Pingin banget berkebun (urban farming), tapi ngga tau dari mana harus mulai.
Pingin bertanam hidroponik, tapi takut harga instalasi kemahalan.
Pingin jualan hasil panen sayuran, sayangnya sulit nembus supermarket nih. Lokasinyapun jauh, habis dong keuntungan untuk bayar ongkos transport.
Orang kota ingin bertani? Hmmm...pastinya langsung teringat foto-foto urban gardening di Instagram. Terlebih jika yang ingin ditanam adalah sayuran. Calon pelaku urban farming akan membayangkan bisa mengonsumsi sayuran segar setiap saat. Perlu sayuran untuk mi instan tinggal metik, mau memasak tumis pakchoy tidak perlu ke pasar.
Kenyataannya? Kangkung tumbuh kurus-kurus. Tomat tak kunjung berbuah. Tanaman cabe terkena hama. Duh!
Ketika panen tiba, masalah lain timbul. Sayuran berlimpah padahal saudara dan kerabat sudah mendapat kiriman. Mau dijual ke pasar tradisional atau ritel modern ternyata tidak mudah, harus melewati sensor dan butuh biaya ekstra untuk transportasi.
Berbagai masalah dan pertanyaan anggota masyarakat tersebut rupanya direspons dengan baik oleh pemerintah kota Bandung. Setidaknya oleh Wali Kota Bandung, Ridwan Kamil pencetus Indonesia Berkebun yang tentunya sangat paham permasalahan yang dihadapi pelaku urban farming. Tak heran, Kang Emil, panggilan Ridwan Kamil, menggelar Bandung Agri Market yang diselenggarakan pertama kali pada 25 Mei 2014 agar para pegiat urban farming saling bertemu termasuk dengan para konsumen, calon pegiat dan instansi yang berwenang yaitu Dinas Pertanian.
Minggu, 6 Agustus 2017 saya berkesempatan mengunjungi Bandung Agri Market (BAM) yang diselenggarakan di jalan Sukarno, depan alun-alun Kota Bandung. Apa saja yang bisa ditemui para pengunjung?
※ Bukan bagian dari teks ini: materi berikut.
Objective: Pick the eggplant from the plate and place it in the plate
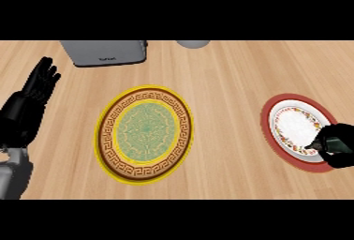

Berikut laporan sekilas pandang:
Pameran Sayuran, Buah dan Bunga
Pertanyaan mengenai tanaman apa saja yang bisa ditanam di area urban farming akan terjawab di sini. Mulai dari tanaman lokal yang dikonsumsi sehari-hari, tanaman obat, hibrida yang baru dikembangkan hingga tanaman impor.